**** Input records
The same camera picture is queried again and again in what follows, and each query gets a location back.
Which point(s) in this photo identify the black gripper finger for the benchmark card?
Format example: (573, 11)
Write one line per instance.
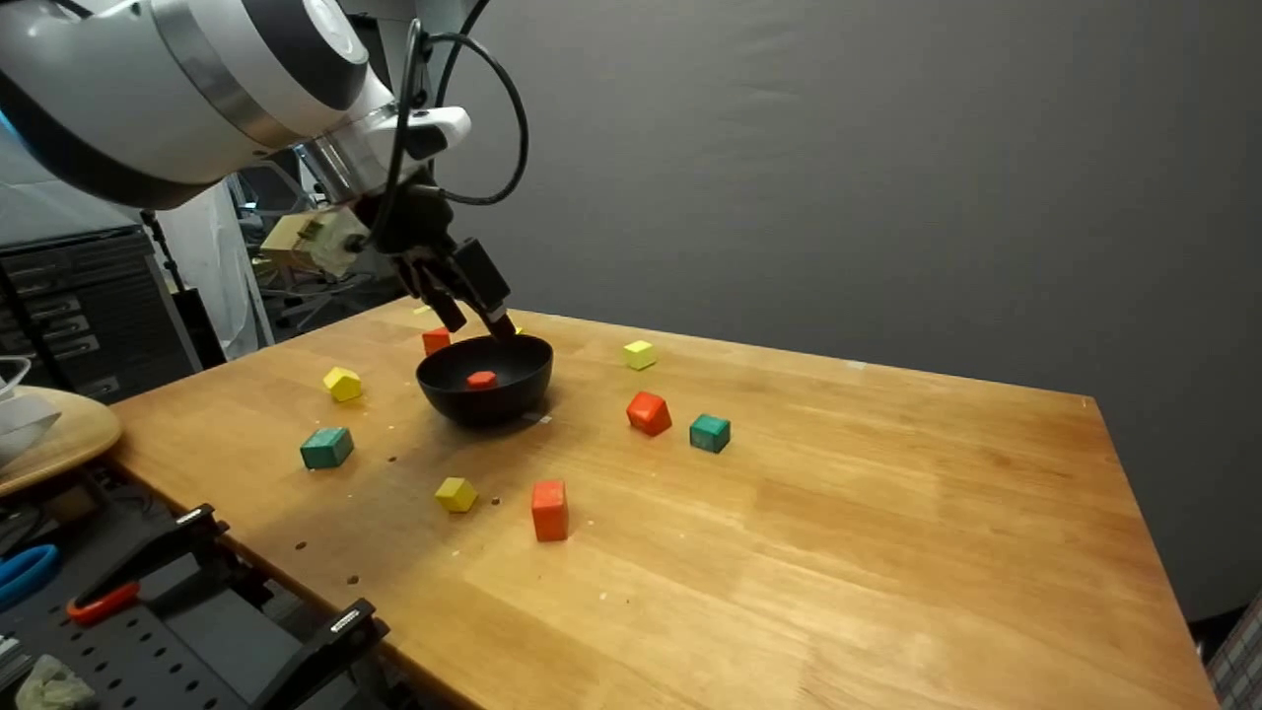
********
**** Input records
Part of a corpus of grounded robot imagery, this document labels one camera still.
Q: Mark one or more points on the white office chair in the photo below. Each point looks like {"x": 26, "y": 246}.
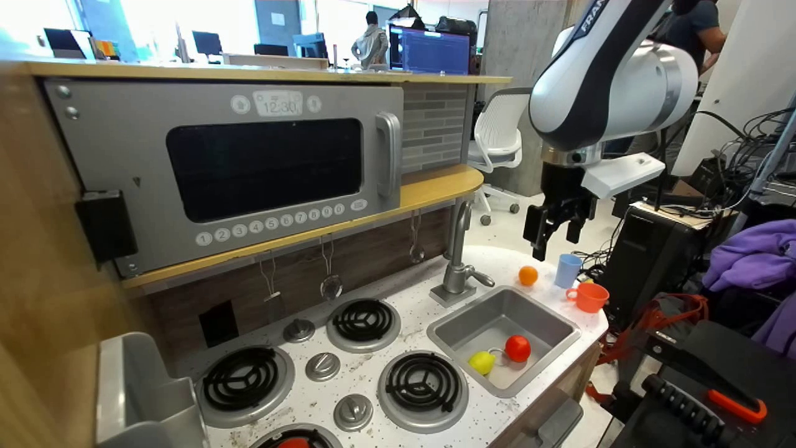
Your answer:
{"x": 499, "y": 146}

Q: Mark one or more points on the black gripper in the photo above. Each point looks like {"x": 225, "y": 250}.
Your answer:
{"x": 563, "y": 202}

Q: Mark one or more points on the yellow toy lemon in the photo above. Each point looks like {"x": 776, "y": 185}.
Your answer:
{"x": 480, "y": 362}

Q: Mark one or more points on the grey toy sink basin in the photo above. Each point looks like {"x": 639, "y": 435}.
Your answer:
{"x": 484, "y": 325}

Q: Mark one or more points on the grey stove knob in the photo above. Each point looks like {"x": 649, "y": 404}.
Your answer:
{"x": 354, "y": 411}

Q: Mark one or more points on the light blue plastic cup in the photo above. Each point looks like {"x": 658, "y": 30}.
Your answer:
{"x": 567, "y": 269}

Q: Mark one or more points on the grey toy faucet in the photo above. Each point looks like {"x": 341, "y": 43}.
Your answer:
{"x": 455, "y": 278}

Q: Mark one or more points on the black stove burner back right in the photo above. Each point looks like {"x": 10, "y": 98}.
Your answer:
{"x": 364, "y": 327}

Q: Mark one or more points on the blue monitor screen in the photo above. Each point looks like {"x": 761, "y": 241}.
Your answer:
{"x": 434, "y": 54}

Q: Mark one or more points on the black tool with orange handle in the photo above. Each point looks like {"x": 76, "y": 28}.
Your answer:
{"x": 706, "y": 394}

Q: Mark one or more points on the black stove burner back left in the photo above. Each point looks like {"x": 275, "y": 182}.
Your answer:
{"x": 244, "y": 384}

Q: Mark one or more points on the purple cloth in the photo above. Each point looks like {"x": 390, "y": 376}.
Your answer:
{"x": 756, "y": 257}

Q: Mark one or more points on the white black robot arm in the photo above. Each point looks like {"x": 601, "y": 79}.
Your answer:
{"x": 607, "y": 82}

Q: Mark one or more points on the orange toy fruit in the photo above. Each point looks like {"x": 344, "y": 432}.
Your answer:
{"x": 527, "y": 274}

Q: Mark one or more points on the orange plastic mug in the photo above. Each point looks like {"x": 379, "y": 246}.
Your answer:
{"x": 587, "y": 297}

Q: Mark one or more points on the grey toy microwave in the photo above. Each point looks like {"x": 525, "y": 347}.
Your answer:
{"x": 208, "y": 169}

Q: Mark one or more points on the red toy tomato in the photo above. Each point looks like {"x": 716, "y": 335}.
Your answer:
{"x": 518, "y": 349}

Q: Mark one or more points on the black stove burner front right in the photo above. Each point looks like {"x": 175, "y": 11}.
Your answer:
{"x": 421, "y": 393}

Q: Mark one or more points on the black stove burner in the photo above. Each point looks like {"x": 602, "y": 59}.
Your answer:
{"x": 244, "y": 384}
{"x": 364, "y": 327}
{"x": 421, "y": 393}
********
● Task statement
Check each line of the records above, and copy those that hold the word "blue".

● Task response
Q: Mark one or more points on the light blue plastic cup in the photo above. Each point looks like {"x": 658, "y": 30}.
Q: Mark one or more points on the blue monitor screen in the photo above. Each point looks like {"x": 761, "y": 241}.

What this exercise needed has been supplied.